* _THE PROBLEM_: What is needed is an exact reproduction of the listing, without its pictures.

--- INFORMATION SUPPLIED Enclosed Below ---

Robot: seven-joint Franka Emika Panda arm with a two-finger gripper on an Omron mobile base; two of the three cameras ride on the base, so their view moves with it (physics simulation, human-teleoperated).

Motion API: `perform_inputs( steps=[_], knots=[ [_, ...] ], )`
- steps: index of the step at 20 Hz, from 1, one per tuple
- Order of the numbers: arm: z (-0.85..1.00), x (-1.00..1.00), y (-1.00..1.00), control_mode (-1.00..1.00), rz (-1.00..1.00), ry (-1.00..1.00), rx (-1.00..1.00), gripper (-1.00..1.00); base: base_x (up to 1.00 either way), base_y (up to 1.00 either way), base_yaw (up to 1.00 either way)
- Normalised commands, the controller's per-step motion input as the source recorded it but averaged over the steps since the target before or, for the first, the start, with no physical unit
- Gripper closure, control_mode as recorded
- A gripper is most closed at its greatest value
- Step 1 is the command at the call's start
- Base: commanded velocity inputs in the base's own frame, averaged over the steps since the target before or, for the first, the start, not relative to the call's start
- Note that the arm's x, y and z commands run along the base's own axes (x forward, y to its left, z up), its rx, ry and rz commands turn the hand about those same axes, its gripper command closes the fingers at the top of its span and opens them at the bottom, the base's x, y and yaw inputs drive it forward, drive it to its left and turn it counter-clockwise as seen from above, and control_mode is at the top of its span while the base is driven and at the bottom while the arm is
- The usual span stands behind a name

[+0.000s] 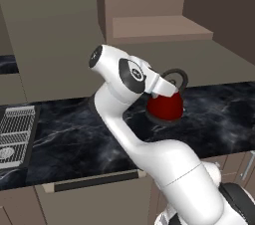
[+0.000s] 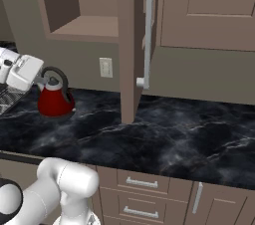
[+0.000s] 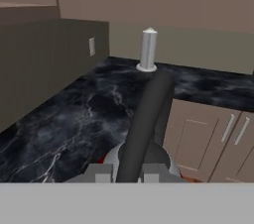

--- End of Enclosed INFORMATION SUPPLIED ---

* _YOUR SOLUTION_:
Robot: seven-joint Franka Emika Panda arm with a two-finger gripper on an Omron mobile base; two of the three cameras ride on the base, so their view moves with it (physics simulation, human-teleoperated).

Motion API: `perform_inputs( steps=[_], knots=[ [_, ...] ], )`
- steps: index of the step at 20 Hz, from 1, one per tuple
- Order of the numbers: arm: z (-0.85..1.00), x (-1.00..1.00), y (-1.00..1.00), control_mode (-1.00..1.00), rz (-1.00..1.00), ry (-1.00..1.00), rx (-1.00..1.00), gripper (-1.00..1.00); base: base_x (up to 1.00 either way), base_y (up to 1.00 either way), base_yaw (up to 1.00 either way)
- Normalised commands, the controller's per-step motion input as the source recorded it but averaged over the steps since the target before or, for the first, the start, with no physical unit
- Gripper closure, control_mode as recorded
- A gripper is most closed at its greatest value
- Step 1 is the command at the call's start
- Base: commanded velocity inputs in the base's own frame, averaged over the steps since the target before or, for the first, the start, not relative to the call's start
- Note that the arm's x, y and z commands run along the base's own axes (x forward, y to its left, z up), its rx, ry and rz commands turn the hand about those same axes, its gripper command closes the fingers at the top of its span and opens them at the bottom, the base's x, y and yaw inputs drive it forward, drive it to its left and turn it counter-clockwise as seen from above, and control_mode is at the top of its span while the base is driven and at the bottom while the arm is
- The usual span stands behind a name

[+0.000s] 
[+0.000s] 
[+0.000s] 

What this exercise required is now done.